Your objective: First find the line with "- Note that" in the entries below, then set down exactly every line through the line with "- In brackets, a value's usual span", that line included.

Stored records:
Content starts

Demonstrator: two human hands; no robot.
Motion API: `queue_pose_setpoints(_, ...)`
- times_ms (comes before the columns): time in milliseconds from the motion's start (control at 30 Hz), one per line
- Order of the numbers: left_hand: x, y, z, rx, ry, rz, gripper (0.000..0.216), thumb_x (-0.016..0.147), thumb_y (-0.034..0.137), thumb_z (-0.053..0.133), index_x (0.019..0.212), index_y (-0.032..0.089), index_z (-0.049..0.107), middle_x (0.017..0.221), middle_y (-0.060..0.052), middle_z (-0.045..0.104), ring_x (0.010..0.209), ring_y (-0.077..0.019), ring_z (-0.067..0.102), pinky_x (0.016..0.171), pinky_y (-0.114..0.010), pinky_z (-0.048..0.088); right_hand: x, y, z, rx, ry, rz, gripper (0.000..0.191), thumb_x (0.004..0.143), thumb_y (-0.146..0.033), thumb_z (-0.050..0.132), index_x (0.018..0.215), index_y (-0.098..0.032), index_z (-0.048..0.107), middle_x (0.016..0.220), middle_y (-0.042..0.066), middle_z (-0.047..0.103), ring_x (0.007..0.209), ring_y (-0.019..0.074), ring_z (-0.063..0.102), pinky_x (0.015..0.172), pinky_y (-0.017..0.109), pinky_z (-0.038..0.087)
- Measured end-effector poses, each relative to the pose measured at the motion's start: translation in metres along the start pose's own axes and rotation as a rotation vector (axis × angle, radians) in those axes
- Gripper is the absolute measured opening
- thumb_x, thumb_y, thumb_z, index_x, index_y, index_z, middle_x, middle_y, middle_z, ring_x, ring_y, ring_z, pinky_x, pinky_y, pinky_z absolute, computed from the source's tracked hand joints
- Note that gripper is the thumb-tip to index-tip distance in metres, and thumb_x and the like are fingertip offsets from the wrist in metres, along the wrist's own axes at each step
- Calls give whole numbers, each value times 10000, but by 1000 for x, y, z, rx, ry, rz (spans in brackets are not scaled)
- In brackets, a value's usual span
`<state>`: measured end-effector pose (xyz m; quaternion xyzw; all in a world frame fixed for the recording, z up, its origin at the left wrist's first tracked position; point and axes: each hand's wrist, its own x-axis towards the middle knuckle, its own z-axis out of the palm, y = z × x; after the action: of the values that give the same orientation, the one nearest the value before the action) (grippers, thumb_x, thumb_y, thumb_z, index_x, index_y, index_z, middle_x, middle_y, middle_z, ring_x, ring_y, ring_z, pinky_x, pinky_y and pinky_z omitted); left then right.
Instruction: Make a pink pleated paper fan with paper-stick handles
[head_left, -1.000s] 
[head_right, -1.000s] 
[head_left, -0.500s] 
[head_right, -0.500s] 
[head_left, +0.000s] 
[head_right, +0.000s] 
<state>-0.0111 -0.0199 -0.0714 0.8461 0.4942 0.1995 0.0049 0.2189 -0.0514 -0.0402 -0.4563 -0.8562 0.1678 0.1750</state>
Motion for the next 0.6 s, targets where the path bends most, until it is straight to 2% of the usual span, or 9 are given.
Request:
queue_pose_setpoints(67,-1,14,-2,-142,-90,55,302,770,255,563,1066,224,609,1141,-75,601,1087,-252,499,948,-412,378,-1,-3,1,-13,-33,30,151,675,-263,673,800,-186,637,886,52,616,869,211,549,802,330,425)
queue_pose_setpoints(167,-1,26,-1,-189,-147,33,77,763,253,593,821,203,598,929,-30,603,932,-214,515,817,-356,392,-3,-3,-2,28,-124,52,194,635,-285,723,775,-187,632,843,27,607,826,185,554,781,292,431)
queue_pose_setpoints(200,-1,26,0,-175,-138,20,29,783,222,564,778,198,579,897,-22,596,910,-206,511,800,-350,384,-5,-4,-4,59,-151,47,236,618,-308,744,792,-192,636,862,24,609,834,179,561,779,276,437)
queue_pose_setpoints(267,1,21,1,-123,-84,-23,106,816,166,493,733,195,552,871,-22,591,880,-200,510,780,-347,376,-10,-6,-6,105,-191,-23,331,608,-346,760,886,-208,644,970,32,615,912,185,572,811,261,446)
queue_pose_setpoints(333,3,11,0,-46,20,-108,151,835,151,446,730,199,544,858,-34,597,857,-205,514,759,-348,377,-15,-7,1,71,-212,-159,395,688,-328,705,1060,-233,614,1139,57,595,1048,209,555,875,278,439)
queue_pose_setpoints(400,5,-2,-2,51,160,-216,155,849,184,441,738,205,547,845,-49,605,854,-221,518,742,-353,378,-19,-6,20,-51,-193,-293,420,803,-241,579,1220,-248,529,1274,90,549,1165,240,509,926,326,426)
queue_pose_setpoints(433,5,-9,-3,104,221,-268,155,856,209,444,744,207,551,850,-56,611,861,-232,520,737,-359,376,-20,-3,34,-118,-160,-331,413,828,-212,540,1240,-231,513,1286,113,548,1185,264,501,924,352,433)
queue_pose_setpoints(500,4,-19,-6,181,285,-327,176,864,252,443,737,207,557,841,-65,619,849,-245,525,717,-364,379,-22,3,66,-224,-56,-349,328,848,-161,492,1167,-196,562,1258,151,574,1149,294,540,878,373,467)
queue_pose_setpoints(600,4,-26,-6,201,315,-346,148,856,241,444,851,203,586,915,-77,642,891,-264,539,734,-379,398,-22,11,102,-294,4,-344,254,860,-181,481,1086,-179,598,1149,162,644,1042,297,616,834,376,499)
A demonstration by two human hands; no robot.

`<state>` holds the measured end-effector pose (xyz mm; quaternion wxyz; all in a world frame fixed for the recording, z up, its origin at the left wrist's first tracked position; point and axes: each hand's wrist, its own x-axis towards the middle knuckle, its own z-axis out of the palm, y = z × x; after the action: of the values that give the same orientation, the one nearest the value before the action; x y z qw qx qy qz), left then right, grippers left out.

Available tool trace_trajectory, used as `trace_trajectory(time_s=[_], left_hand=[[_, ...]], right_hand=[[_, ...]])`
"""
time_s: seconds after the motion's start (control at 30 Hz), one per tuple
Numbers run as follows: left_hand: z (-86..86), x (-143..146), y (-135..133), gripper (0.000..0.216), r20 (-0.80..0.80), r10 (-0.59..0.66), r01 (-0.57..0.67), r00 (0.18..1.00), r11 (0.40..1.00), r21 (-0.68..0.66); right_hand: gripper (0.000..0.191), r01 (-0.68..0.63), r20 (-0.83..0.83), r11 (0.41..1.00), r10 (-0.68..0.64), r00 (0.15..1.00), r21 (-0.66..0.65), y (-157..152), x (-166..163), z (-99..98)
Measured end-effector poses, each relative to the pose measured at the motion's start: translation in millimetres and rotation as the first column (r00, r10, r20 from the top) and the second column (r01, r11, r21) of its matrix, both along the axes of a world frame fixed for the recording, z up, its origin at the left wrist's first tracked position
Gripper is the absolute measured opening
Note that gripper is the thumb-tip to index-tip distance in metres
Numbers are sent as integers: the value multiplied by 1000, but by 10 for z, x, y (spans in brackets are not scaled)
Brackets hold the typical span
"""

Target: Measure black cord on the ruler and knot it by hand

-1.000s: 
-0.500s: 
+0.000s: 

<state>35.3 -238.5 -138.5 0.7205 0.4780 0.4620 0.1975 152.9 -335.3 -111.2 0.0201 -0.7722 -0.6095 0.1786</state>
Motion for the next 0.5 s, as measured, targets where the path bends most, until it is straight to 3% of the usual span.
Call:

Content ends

Result for this task:
- Note that gripper is the thumb-tip to index-tip distance in metres, and thumb_x and the like are fingertip offsets from the wrist in metres, along the wrist's own axes at each step
- Calls give whole numbers, each value times 10000, but by 1000 for x, y, z, rx, ry, rz (spans in brackets are not scaled)
- In brackets, a value's usual span

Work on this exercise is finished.